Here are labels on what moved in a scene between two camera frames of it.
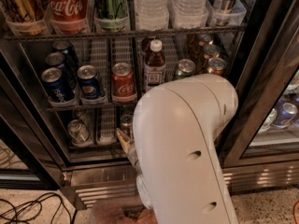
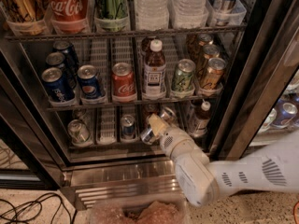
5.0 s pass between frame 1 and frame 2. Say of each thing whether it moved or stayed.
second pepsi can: stayed
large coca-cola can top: stayed
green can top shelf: stayed
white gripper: moved
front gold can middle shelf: stayed
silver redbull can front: moved
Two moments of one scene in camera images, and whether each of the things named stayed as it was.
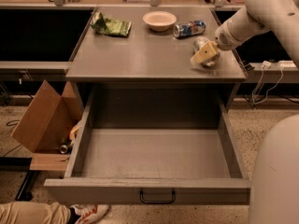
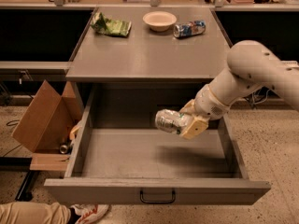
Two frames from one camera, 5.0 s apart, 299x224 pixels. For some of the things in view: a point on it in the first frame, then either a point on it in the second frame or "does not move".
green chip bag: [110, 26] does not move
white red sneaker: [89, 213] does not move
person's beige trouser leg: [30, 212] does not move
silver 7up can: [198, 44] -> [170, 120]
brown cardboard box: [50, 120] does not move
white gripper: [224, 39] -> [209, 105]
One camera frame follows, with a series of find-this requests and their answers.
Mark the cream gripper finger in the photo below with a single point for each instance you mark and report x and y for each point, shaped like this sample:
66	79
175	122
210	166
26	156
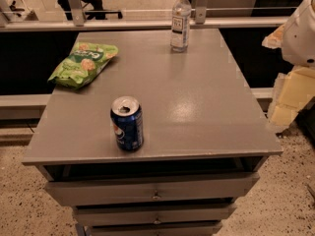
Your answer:
291	93
274	39

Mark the clear plastic water bottle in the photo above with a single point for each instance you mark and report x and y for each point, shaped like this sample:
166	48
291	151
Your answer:
180	25

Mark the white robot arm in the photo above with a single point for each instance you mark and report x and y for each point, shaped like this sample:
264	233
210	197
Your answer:
296	40

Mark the green rice chip bag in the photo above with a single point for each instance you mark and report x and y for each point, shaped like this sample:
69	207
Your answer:
83	64

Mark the grey drawer cabinet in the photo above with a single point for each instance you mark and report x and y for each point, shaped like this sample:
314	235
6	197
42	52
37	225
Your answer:
199	116

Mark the top grey drawer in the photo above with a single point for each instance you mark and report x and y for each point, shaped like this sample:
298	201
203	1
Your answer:
152	189

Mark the grey drawer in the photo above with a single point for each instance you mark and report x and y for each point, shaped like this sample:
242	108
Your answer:
153	214
152	189
195	228

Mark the bottom grey drawer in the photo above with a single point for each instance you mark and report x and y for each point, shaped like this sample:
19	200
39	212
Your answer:
195	228

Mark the blue Pepsi soda can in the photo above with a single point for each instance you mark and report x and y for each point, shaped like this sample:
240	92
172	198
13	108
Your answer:
127	118

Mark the middle grey drawer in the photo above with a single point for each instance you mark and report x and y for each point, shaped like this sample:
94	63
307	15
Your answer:
153	214

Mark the metal railing frame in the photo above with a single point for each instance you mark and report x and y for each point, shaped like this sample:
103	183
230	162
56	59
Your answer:
46	15

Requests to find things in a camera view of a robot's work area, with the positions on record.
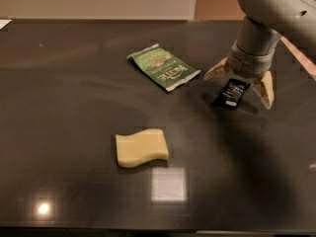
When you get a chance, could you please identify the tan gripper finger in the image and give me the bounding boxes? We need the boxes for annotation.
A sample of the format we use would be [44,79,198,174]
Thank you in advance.
[203,57,230,80]
[252,71,275,110]

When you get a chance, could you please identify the black rxbar chocolate wrapper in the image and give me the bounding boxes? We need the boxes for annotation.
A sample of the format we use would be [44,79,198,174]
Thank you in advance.
[213,78,250,110]

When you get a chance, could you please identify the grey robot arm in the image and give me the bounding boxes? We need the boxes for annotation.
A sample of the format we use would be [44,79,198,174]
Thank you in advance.
[204,0,316,109]

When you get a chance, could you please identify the yellow wavy sponge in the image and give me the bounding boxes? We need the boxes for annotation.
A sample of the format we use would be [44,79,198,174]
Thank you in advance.
[116,128,169,168]

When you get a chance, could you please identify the green chip bag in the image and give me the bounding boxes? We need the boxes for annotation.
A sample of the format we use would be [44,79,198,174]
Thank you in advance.
[126,43,200,92]

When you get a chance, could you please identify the white paper at table corner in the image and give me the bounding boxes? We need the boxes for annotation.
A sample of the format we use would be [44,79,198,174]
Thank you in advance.
[0,20,12,31]

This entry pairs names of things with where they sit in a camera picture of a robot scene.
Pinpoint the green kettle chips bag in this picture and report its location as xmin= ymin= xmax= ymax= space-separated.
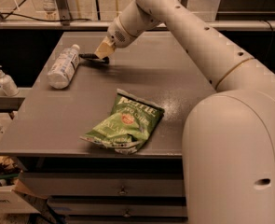
xmin=81 ymin=89 xmax=164 ymax=155

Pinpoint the clear plastic water bottle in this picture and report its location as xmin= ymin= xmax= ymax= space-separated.
xmin=48 ymin=44 xmax=80 ymax=89

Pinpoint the white cardboard box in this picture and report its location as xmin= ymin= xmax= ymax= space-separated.
xmin=0 ymin=113 xmax=39 ymax=214

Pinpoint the white pump dispenser bottle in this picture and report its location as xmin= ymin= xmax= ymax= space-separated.
xmin=0 ymin=65 xmax=19 ymax=97

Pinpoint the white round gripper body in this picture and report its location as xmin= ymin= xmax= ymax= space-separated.
xmin=107 ymin=15 xmax=137 ymax=48

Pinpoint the black rxbar chocolate bar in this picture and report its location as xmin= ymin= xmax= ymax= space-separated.
xmin=79 ymin=53 xmax=109 ymax=63

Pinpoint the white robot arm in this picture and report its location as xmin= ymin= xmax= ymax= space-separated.
xmin=96 ymin=0 xmax=275 ymax=224

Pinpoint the grey drawer cabinet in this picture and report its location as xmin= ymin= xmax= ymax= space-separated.
xmin=0 ymin=32 xmax=213 ymax=224

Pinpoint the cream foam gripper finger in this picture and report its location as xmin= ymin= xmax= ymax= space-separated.
xmin=94 ymin=36 xmax=116 ymax=59

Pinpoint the metal railing frame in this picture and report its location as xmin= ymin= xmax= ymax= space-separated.
xmin=0 ymin=0 xmax=275 ymax=31

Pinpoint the black cable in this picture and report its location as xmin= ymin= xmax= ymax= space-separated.
xmin=0 ymin=0 xmax=93 ymax=23

(YOUR OBJECTIVE):
Omit the pictures, then repeat exactly each line from the beginning of the listing through the line with "white gripper: moved".

(EXERCISE OUTPUT):
Here are labels on what moved in a scene between two camera frames of it.
5.0 s pass between frame 1 and frame 2. Say of each thing whether it moved or stayed.
second pepsi can: stayed
large coca-cola can top: stayed
green can top shelf: stayed
white gripper: moved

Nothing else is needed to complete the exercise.